In one scenario, what is likely to happen is that the current KWSB MD Asadullah Khan will say he will get the job done. He will go with the tried and tested K-III route and Nespak will be asked to take over and complete the job. Osmani will be booted out and an inquiry will be started. The FWO will not be faulted on any aspect of their work. In another scenario, Dr Bashir Lakhani will be asked to step in and the FWO and Sindh government will hungrily snatch at the solution he is providing. If I were running the show, I probably would too. He seems to be the only one with some credentials here.


As it happens, from at least February 2019, fifth project manager Assad Zamin started writing letters to Osmani asking, incredibly enough, for its 2007 feasibility report, its review of that report in 2015, the PC-I revision and third-party design check for K-IV. “[Due] to poor record-keeping in K-IV project, the said Feasibility Report along with other important project documents are not available in project office,” he wrote. “[T]he ex-Project Director never formally handed over the record and despite several letters, the record was not handed over.”



Such was the state of affairs that K-IV’s maps, plans, reports, were not properly digitised to build institutional memory. In fact, one allegation was that when project director Saleem Siddiqui was fired on Jan 31, 2018 on orders of the Water Commission chairman Amir Hani Muslim, he took off with all the documents in his pick-up truck from the camp office. SAMAA Digital was unable to independently confirm this, however. In fact, during his own tenure Siddiqui had himself and on behalf of the FWO also begged Osmani to turn over plans and studies repeatedly himself. This was documented in letters he provided to the Mahesar inquiry.
UPDATE: After this story was published, on Oct 26, we are updating it to include the point of view of fourth project director Saleem Siddiqui to the allegation above. “When the new KIV project director Assad Zamin took a charge in February 2018 he locked the PD’s office overnight and did not allow me and my staff to take back our belongings,” he maintained. “I have already registered a written complaint of this non-professional attitude of KIV project director Assad Zamin with the Water Commission,” he added.  

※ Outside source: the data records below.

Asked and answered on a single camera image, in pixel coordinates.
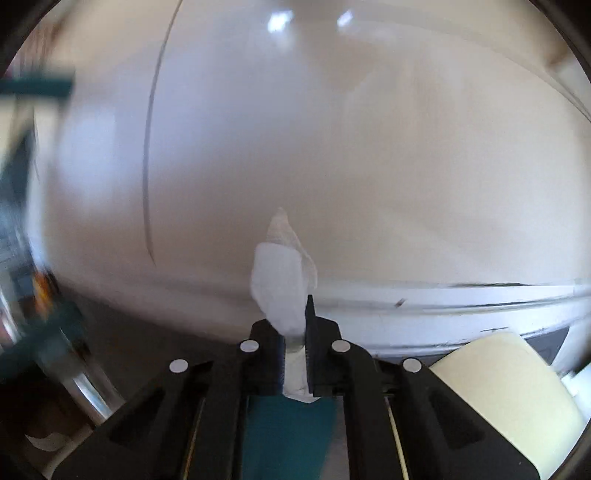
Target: pale yellow block
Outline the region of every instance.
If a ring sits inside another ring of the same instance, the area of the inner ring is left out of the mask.
[[[585,427],[558,376],[525,340],[497,333],[447,355],[431,370],[549,478]]]

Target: gray strip
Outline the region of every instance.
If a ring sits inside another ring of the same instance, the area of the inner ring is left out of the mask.
[[[183,0],[178,0],[177,6],[174,9],[174,13],[172,18],[170,19],[170,23],[166,30],[166,34],[164,35],[164,40],[162,42],[162,46],[160,47],[160,53],[158,54],[158,60],[156,61],[156,70],[154,72],[154,78],[152,80],[152,88],[150,90],[150,97],[148,99],[148,113],[146,116],[146,130],[144,135],[144,169],[142,172],[142,195],[144,201],[144,236],[146,242],[146,250],[148,251],[148,255],[152,259],[154,265],[156,264],[156,260],[154,259],[154,244],[152,241],[152,224],[150,220],[150,198],[148,195],[148,160],[150,159],[150,136],[152,133],[152,113],[154,110],[154,98],[156,94],[156,87],[158,85],[158,77],[160,75],[160,67],[162,65],[162,60],[164,58],[164,52],[166,51],[166,45],[168,44],[168,39],[170,38],[170,33],[172,32],[174,21],[177,18],[178,11],[183,4]]]

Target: bright light spot
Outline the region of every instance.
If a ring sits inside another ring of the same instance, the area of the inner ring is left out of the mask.
[[[267,30],[270,33],[281,32],[285,29],[285,26],[291,22],[292,18],[294,18],[294,13],[291,10],[274,13],[269,19]]]
[[[347,10],[337,19],[336,25],[339,28],[343,28],[349,25],[351,23],[351,20],[353,20],[353,13],[351,12],[351,10]]]

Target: silver rivet
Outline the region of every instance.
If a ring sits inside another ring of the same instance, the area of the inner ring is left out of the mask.
[[[345,353],[351,349],[351,344],[347,340],[335,340],[331,347],[335,352]]]
[[[416,358],[407,358],[404,362],[402,362],[402,368],[404,368],[407,372],[411,372],[412,374],[417,373],[423,366],[421,362],[418,361]]]
[[[240,350],[246,353],[256,352],[259,348],[259,344],[256,340],[244,340],[240,344]]]
[[[168,368],[174,374],[181,374],[187,368],[189,368],[189,362],[187,362],[186,360],[183,360],[182,358],[177,358],[176,360],[173,360],[172,362],[170,362],[170,365],[168,366]]]

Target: white tissue
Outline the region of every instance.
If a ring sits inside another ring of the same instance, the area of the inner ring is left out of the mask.
[[[283,394],[302,402],[316,400],[306,374],[306,301],[316,288],[314,262],[291,229],[287,214],[279,209],[271,219],[267,241],[255,249],[251,294],[275,330],[285,337]]]

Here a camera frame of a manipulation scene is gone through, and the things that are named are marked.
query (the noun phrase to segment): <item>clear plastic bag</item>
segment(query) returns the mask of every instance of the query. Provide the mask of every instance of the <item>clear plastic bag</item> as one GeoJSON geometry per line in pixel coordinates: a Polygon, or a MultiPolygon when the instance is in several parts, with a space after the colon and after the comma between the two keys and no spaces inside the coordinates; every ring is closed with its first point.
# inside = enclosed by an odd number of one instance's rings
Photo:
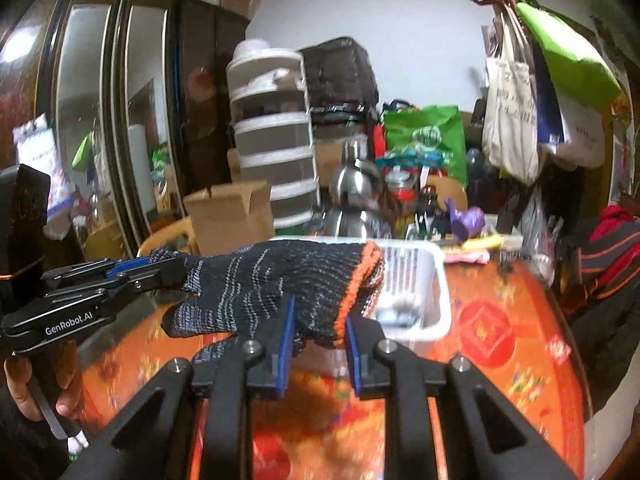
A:
{"type": "Polygon", "coordinates": [[[542,192],[537,186],[522,214],[520,232],[522,254],[529,260],[529,269],[551,286],[556,274],[556,250],[542,207],[542,192]]]}

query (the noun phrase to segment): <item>orange tablecloth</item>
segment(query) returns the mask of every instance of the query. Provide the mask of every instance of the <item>orange tablecloth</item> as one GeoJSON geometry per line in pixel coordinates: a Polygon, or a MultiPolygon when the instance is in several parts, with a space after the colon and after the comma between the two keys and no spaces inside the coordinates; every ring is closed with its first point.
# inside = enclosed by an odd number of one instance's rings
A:
{"type": "MultiPolygon", "coordinates": [[[[447,281],[453,313],[449,335],[415,351],[442,362],[456,352],[470,357],[581,478],[584,394],[578,362],[568,355],[544,290],[520,264],[506,280],[494,264],[451,266],[447,281]]],[[[163,312],[158,310],[84,372],[85,422],[96,430],[166,361],[190,358],[212,340],[169,339],[160,328],[163,312]]],[[[348,380],[293,372],[283,401],[254,402],[252,411],[256,480],[382,477],[384,403],[354,398],[348,380]]],[[[439,437],[438,463],[443,464],[439,437]]]]}

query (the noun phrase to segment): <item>dark clothing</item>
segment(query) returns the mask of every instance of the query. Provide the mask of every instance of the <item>dark clothing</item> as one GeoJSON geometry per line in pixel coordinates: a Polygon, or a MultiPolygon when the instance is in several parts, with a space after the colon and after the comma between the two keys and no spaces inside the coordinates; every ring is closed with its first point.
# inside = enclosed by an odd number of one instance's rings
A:
{"type": "Polygon", "coordinates": [[[68,467],[66,440],[46,422],[31,422],[18,410],[6,384],[0,386],[0,478],[54,480],[68,467]]]}

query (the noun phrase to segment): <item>blue gripper pad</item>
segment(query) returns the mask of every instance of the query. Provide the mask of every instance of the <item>blue gripper pad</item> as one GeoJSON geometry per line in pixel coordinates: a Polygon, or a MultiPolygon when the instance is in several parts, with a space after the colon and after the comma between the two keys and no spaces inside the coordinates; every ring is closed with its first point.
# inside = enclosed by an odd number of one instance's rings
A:
{"type": "Polygon", "coordinates": [[[351,317],[347,316],[346,321],[346,352],[349,363],[349,375],[351,377],[351,387],[356,395],[360,397],[362,393],[362,371],[360,370],[360,351],[356,342],[356,334],[353,329],[351,317]]]}
{"type": "Polygon", "coordinates": [[[295,312],[296,298],[292,296],[287,305],[287,317],[284,331],[280,339],[280,351],[278,352],[278,375],[276,377],[276,394],[279,399],[284,397],[289,384],[289,371],[293,354],[293,338],[296,335],[295,312]]]}
{"type": "Polygon", "coordinates": [[[119,272],[127,272],[128,270],[137,269],[138,267],[144,267],[150,263],[151,258],[149,256],[142,256],[141,258],[119,262],[113,267],[113,269],[107,272],[106,278],[112,278],[119,272]]]}

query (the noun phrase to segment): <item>wooden chair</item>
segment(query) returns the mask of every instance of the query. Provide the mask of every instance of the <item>wooden chair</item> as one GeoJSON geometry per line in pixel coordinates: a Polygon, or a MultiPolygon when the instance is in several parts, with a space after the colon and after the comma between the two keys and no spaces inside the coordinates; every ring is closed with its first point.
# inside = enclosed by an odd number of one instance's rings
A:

After all this wrangling, by August 2019, the federal government had started an inquiry through the Inquiry Commission on Debt in Islamabad. “The K4 project which was to be completed by 2025 in various phases is in a serious default and failure situation,” it said. “There is no likelihood of this project completion by 2025, which will have serious repercussions for Karachi water supply.” 


A technical committee is now sitting to re-examine the original feasibility report.


“It is actually a mega project which has gone seriously wrong,” said PD Assad Zamin. “The 2007 things are being fixed now. When mistakes are made in a mega project. Anybody can make mistakes. You can make them, I can make them. You have to rectify the mistakes but when you sweep them under the rug, in such a mega project if you try to hide mistakes it becomes a huge mess.”


Perhaps the mistake all these senior ranking decision-makers, well-paid consultants, engineers made was that they thought that no one was watching. What did they think, that if K-IV isn’t built in even 17 years and billions of rupees are spent, no one would ask what in the blazes had been going on?